All lines of the material below that include the string "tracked" are to be copied.
─── Source material ───
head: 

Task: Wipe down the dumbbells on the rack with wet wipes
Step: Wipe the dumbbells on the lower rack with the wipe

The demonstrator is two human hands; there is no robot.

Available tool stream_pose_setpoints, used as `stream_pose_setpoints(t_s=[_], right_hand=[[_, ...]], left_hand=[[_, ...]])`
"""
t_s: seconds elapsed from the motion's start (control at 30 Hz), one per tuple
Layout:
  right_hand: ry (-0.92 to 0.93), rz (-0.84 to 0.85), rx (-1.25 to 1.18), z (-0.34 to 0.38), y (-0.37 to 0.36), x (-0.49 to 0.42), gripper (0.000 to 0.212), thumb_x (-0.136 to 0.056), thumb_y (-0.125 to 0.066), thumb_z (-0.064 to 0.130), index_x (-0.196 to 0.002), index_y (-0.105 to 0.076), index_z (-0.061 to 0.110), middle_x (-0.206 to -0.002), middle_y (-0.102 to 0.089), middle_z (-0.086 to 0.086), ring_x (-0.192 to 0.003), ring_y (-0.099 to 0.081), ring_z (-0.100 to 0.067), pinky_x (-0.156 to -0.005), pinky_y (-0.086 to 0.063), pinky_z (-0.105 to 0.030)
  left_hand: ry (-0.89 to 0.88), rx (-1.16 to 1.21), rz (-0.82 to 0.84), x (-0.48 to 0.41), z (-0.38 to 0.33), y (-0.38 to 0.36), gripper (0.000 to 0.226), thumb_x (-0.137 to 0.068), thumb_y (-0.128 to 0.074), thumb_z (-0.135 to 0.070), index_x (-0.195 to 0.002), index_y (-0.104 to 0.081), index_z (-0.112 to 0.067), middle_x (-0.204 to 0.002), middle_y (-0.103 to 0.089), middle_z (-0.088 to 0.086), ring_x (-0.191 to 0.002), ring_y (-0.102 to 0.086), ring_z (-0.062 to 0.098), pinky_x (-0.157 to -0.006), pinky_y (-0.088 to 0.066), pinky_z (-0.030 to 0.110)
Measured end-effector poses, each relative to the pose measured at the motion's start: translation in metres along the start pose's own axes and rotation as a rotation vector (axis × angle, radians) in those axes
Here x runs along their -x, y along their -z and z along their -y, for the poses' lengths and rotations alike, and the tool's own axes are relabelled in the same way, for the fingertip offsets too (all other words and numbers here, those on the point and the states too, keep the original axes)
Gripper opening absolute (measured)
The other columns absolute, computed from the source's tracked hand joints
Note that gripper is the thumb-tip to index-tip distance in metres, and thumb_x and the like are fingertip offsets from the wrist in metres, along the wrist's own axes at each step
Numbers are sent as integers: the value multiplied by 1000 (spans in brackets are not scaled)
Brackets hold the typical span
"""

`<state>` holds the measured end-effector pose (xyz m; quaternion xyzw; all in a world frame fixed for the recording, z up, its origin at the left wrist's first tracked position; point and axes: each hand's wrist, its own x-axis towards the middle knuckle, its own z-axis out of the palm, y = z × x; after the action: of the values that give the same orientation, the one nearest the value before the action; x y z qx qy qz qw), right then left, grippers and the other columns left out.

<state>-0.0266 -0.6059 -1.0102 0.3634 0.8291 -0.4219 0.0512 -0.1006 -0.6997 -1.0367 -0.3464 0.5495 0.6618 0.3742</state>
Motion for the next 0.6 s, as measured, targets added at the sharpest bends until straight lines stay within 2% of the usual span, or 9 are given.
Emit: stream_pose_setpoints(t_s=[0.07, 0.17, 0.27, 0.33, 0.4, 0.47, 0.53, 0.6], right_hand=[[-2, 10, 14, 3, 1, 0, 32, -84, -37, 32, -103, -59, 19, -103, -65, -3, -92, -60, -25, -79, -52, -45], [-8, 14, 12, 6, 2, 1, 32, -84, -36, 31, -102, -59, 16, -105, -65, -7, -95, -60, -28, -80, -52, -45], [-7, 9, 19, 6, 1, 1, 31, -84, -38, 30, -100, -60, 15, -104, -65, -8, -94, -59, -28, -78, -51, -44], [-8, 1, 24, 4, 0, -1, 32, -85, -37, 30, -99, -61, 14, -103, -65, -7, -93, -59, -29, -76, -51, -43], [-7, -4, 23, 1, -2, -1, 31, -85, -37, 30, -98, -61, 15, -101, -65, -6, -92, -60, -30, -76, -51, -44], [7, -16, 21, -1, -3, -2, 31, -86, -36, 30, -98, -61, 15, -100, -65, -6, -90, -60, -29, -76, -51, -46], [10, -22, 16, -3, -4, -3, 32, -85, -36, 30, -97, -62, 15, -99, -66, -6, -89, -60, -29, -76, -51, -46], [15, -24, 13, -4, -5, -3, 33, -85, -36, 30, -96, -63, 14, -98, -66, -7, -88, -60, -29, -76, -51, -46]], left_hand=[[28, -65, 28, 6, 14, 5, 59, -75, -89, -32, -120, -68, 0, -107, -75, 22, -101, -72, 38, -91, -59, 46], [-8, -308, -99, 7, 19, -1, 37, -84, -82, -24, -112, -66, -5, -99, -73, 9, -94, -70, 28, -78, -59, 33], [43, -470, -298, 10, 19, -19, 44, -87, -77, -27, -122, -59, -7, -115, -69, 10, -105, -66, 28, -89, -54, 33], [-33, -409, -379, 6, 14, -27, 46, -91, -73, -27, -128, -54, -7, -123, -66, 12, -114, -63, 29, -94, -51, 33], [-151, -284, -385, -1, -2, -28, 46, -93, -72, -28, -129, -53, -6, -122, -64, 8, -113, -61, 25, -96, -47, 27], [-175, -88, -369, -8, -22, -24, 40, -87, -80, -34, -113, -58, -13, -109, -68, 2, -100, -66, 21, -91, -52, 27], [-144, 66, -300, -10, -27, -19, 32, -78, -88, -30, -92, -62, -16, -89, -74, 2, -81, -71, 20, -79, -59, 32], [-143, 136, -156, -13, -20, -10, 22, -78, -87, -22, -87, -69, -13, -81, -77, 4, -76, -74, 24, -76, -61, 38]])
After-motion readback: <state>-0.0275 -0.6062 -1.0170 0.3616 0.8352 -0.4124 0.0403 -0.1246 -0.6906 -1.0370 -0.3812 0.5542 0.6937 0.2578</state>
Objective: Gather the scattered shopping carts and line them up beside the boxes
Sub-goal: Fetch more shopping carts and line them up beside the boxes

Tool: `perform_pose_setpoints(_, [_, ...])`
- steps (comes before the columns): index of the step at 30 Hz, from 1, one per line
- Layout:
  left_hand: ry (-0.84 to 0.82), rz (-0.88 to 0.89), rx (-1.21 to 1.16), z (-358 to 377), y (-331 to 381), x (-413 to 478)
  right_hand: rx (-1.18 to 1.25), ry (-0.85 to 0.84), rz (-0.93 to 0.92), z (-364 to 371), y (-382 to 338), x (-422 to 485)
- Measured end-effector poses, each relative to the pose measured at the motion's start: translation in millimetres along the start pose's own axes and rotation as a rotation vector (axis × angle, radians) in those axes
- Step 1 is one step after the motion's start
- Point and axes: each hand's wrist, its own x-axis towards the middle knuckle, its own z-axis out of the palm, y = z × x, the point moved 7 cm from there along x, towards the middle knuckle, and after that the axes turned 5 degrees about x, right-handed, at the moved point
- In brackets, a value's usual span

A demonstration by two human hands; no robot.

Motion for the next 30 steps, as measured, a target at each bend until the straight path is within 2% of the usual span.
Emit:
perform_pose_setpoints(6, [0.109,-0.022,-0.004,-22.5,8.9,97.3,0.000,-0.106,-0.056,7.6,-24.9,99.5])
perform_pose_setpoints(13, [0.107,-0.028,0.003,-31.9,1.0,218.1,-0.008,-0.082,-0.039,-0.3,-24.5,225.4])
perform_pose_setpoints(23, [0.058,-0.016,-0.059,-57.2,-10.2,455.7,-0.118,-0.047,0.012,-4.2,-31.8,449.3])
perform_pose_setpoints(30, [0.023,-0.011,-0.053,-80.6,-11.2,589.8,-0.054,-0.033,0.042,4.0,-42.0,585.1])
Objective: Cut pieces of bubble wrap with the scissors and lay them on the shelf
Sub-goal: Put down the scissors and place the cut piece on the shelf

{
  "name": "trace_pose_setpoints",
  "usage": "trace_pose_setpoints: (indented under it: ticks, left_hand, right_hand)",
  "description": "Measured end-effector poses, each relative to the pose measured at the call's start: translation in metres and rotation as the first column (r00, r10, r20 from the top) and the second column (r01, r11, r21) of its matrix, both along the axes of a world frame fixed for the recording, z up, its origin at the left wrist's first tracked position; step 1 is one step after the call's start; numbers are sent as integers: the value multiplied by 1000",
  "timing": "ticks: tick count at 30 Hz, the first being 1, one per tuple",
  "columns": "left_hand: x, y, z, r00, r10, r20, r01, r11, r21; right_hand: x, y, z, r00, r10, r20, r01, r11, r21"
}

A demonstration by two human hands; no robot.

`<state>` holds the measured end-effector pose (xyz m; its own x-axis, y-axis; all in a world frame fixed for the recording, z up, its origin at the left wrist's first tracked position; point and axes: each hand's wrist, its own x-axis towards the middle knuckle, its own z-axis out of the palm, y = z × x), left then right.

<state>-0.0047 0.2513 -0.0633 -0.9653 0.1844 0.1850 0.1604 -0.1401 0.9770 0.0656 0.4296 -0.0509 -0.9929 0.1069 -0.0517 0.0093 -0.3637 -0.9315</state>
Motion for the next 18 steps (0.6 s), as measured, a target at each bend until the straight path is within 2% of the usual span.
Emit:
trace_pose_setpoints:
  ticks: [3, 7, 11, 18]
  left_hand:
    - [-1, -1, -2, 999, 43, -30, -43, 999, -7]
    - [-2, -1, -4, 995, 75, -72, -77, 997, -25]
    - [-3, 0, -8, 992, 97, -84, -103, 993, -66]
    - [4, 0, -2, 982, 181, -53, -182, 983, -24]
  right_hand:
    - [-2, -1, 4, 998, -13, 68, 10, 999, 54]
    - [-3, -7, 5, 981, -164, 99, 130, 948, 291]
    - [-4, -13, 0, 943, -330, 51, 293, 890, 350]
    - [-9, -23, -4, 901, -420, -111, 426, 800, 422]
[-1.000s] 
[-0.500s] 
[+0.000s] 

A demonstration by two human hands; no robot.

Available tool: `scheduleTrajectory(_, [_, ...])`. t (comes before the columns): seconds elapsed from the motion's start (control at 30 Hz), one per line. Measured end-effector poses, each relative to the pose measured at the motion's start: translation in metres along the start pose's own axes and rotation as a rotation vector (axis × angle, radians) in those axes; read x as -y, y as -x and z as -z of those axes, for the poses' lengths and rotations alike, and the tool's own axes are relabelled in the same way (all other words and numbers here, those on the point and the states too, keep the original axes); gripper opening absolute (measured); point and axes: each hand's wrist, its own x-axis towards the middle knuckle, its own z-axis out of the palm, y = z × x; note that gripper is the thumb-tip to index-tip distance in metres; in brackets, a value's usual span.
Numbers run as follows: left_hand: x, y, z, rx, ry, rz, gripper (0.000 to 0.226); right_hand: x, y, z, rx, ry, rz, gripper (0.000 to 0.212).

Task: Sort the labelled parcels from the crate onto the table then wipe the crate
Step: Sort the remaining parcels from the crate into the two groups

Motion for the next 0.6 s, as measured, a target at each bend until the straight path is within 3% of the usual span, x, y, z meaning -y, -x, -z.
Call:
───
**The completed task**.
The other columns absolute, computed from the source's tracked hand joints
`<state>` holds the measured end-effector pose (xyz m; quaternion xyzw; all in a world frame fixed for the recording, z up, its origin at the left wrist's first tracked position; point and axes: each hand's wrist, its own x-axis towards the middle knuckle, its own z-axis out of the palm, y = z × x; after the action: of the values that give the same orientation, the one nearest the value before the action; x y z qx qy qz qw), right then left, grippers and the other columns left out.
  "description": "Measured end-effector poses, each relative to the pose measured at the call's start: translation in metres and rotation as the first column (r00, r10, r20 from the top) and the second column (r01, r11, r21) of its matrix, both along the axes of a world frame fixed for the recording, z up, its origin at the left wrist's first tracked position; step 1 is one step after the call's start; numbers are sent as integers: the value multiplied by 1000",
`<state>` holds the measured end-effector pose (xyz m; its own x-axis, y-axis; all in a world frame fixed for the recording, z up, its origin at the left wrist's first tracked position; point and axes: each hand's wrist, its own x-axis towards the middle knuckle, its own z-axis out of the palm, y = z × x), left then right.

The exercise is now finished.